Work item:
Could you reproduce, from the records below, everything from the line with "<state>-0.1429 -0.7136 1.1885" down to the line with "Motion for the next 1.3", keeping both of those lines and changing nothing?

Data section:
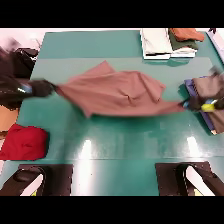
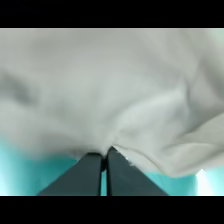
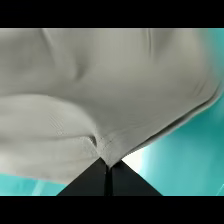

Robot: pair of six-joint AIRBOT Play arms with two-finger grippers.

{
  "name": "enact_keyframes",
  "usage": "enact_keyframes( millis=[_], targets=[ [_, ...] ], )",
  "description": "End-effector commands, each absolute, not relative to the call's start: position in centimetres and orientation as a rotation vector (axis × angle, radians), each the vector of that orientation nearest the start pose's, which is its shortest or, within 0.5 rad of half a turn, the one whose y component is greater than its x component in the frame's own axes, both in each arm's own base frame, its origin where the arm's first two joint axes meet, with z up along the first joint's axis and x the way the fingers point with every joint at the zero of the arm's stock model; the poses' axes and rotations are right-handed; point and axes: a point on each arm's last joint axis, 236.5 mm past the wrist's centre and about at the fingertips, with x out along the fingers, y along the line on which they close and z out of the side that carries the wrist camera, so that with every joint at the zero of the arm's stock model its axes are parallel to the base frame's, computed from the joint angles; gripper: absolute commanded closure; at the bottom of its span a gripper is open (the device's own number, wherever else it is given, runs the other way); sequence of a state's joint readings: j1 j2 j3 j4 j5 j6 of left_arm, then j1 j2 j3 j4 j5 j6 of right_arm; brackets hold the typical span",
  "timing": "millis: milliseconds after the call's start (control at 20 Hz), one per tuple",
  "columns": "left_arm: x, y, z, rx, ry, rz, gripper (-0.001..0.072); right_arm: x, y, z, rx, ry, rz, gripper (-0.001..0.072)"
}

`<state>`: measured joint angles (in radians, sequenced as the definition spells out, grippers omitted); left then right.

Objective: Fold the shirts.

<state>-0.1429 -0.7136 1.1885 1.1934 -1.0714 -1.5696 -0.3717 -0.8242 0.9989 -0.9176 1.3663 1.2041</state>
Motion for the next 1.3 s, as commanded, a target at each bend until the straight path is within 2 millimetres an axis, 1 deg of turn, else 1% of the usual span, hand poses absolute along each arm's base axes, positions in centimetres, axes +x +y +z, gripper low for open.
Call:
enact_keyframes(
  millis=[0,50,100,150,200,250,300,350,400,450,550,600,650,700,750,800,850,900,950,1000,1050,1100,1150,1200,1250],
  targets=[
    [25.4,-10.7,41.9,-0.175,0.213,-0.427,0.0686,30.0,3.2,30.1,0.162,0.522,0.287,0.0697],
    [23.6,-10.5,45.6,-0.168,0.120,-0.435,0.0686,29.0,3.0,34.1,0.112,0.428,0.263,0.0697],
    [21.5,-10.2,48.9,-0.161,0.029,-0.443,0.0686,28.1,2.8,37.3,0.071,0.353,0.239,0.0697],
    [19.6,-9.9,51.6,-0.156,-0.046,-0.448,0.0686,27.1,2.8,40.2,0.032,0.285,0.215,0.0697],
    [18.1,-9.5,53.5,-0.152,-0.107,-0.447,0.0687,26.3,2.7,42.7,0.001,0.231,0.193,0.0697],
    [17.2,-9.1,55.0,-0.148,-0.157,-0.438,0.0687,25.8,2.6,44.4,-0.017,0.194,0.178,0.0697],
    [16.5,-8.8,56.0,-0.144,-0.194,-0.430,0.0687,25.4,2.6,45.7,-0.024,0.176,0.169,0.0697],
    [16.4,-8.5,56.3,-0.139,-0.206,-0.417,0.0687,25.3,2.7,46.4,-0.035,0.175,0.169,0.0697],
    [17.0,-8.2,55.7,-0.127,-0.183,-0.397,0.0687,25.3,2.7,46.7,-0.034,0.183,0.174,0.0698],
    [18.3,-7.9,54.6,-0.112,-0.133,-0.374,0.0687,25.7,2.6,46.8,-0.021,0.195,0.178,0.0698],
    [22.6,-7.7,50.4,-0.072,0.044,-0.327,0.0685,27.3,2.3,45.7,-0.001,0.256,0.205,0.0698],
    [25.3,-7.6,47.6,-0.052,0.155,-0.305,0.0685,28.6,2.1,44.3,0.016,0.304,0.226,0.0698],
    [28.1,-8.0,44.7,-0.034,0.267,-0.303,0.0685,30.3,2.1,42.3,0.043,0.372,0.260,0.0698],
    [30.7,-8.4,42.0,-0.016,0.364,-0.305,0.0685,32.2,2.0,39.5,0.079,0.457,0.291,0.0698],
    [33.6,-9.0,38.9,-0.013,0.464,-0.309,0.0685,33.9,1.8,36.2,0.117,0.555,0.302,0.0698],
    [36.2,-9.3,36.0,-0.012,0.550,-0.307,0.0685,35.8,1.5,32.1,0.132,0.669,0.297,0.0698],
    [38.9,-9.7,32.8,-0.012,0.635,-0.305,0.0685,37.2,1.0,28.1,0.133,0.777,0.279,0.0698],
    [41.4,-10.1,29.3,-0.015,0.725,-0.302,0.0685,38.4,0.8,23.5,0.137,0.897,0.271,0.0698],
    [43.7,-10.5,25.4,-0.022,0.817,-0.299,0.0685,39.2,1.0,19.5,0.150,0.996,0.277,0.0698],
    [45.3,-10.8,21.7,-0.023,0.905,-0.296,0.0685,39.9,1.5,15.7,0.180,1.086,0.295,0.0698],
    [46.8,-11.1,17.6,-0.027,0.995,-0.295,0.0685,40.8,1.8,12.6,0.203,1.144,0.300,0.0698],
    [48.0,-11.3,14.1,-0.030,1.069,-0.291,0.0685,41.9,1.8,9.9,0.224,1.180,0.296,0.0698],
    [49.0,-11.4,10.9,-0.032,1.127,-0.285,0.0685,43.2,1.8,7.9,0.239,1.193,0.288,0.0698],
    [49.9,-11.5,8.6,-0.035,1.155,-0.281,0.0685,44.4,1.7,6.5,0.246,1.196,0.281,0.0698],
    [51.0,-11.4,7.1,-0.045,1.155,-0.271,0.0685,45.5,1.5,5.7,0.252,1.192,0.274,0.0698]
  ],
)
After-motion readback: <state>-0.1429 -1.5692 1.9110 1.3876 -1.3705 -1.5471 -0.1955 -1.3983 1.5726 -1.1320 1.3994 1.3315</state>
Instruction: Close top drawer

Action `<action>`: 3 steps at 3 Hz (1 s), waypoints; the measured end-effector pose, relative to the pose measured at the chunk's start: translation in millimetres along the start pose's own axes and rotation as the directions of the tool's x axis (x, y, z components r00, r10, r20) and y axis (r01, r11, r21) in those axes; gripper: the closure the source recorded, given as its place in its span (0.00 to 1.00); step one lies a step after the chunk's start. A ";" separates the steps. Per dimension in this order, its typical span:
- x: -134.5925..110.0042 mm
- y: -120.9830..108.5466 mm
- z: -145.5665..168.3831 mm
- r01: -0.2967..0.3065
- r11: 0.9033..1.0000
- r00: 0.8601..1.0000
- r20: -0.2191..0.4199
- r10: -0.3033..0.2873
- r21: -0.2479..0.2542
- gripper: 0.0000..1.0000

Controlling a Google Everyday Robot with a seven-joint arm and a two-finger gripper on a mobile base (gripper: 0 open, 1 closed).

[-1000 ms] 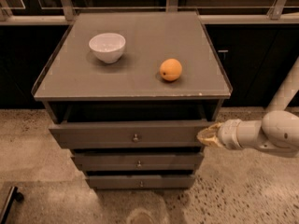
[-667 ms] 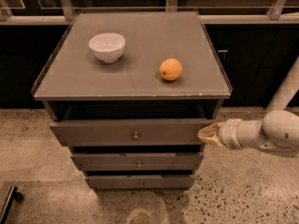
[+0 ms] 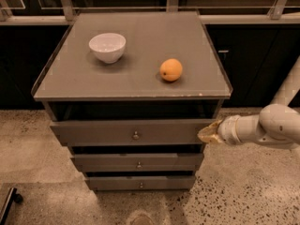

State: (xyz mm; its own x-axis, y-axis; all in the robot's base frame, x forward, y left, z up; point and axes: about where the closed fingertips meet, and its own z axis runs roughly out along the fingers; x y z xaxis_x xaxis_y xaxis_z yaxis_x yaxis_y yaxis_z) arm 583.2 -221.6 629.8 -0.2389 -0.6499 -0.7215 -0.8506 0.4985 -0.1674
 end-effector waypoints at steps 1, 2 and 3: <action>0.4 5.6 -1.9 0.000 1.000 1.000 0.000 0.000 0.000 1.00; -9.1 14.1 -23.3 -0.022 0.997 0.999 -0.045 0.025 0.079 1.00; -35.5 24.3 -44.5 0.011 0.977 0.991 -0.130 0.017 0.211 1.00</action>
Offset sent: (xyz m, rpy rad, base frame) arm -0.1309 -0.0112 0.0164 -0.2432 0.0354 -0.5011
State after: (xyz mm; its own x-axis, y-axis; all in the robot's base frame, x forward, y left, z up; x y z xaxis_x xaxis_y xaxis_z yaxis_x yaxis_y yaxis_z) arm 550.2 -212.0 681.3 -0.3120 -0.7103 -0.6310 -0.7350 0.6013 -0.3135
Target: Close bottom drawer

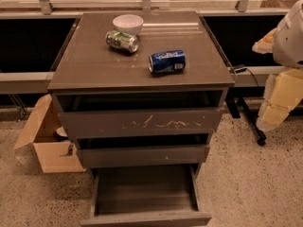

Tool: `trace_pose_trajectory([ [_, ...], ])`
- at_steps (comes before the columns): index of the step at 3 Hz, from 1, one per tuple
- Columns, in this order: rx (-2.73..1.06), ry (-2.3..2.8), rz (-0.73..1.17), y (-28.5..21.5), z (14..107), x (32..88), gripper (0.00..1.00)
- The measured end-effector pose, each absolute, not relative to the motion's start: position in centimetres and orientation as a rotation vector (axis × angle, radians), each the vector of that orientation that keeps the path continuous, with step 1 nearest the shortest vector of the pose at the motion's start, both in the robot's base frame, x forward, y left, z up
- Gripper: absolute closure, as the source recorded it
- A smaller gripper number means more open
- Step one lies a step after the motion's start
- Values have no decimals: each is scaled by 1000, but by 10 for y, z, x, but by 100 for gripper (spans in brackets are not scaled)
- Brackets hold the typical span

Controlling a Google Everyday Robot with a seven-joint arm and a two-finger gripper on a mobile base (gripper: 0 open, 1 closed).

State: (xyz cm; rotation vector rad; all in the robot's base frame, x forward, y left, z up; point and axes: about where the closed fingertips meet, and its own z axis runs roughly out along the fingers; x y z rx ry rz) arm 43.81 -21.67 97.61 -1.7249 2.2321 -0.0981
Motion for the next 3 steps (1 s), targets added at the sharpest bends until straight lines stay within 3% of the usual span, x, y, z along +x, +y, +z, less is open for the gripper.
trace_pose_trajectory([
  [1,-1725,2232,-98,-217,976,438,0],
  [3,-1692,2176,55,-188,888,434,0],
])
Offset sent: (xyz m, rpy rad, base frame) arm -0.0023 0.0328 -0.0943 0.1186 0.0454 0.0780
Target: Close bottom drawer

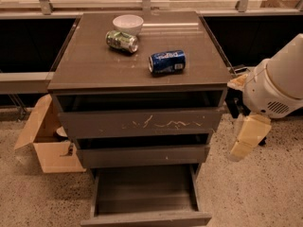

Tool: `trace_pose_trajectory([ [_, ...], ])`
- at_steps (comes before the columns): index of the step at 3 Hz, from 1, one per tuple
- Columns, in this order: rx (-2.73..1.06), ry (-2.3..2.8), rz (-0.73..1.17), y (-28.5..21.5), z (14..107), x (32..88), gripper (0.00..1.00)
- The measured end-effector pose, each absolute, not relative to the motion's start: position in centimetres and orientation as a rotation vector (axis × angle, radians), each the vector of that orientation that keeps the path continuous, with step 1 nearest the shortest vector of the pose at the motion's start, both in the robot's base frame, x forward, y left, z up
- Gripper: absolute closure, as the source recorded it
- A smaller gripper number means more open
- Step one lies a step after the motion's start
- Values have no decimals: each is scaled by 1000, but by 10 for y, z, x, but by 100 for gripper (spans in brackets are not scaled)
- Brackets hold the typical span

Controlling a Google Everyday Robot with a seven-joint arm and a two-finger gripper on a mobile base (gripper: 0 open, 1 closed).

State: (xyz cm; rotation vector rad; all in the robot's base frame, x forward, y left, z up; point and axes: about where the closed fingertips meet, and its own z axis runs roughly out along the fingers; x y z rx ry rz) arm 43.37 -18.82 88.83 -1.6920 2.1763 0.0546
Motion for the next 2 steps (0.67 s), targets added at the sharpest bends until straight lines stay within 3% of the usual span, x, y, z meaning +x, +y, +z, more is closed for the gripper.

Response:
<state>-0.1429 -0.7136 1.1885 1.1934 -1.0714 -1.5696 -0.3717 -0.8242 0.9989 -0.9176 1.3663 1.2041</state>
Motion for the next 1.3 s, as commanded, a target at each bend until the straight path is within 2 millimetres an axis, 1 deg of turn, else 1% of the usual span, hand poses absolute along each arm's base axes, positions in centimetres, axes +x +y +z, gripper low for open.

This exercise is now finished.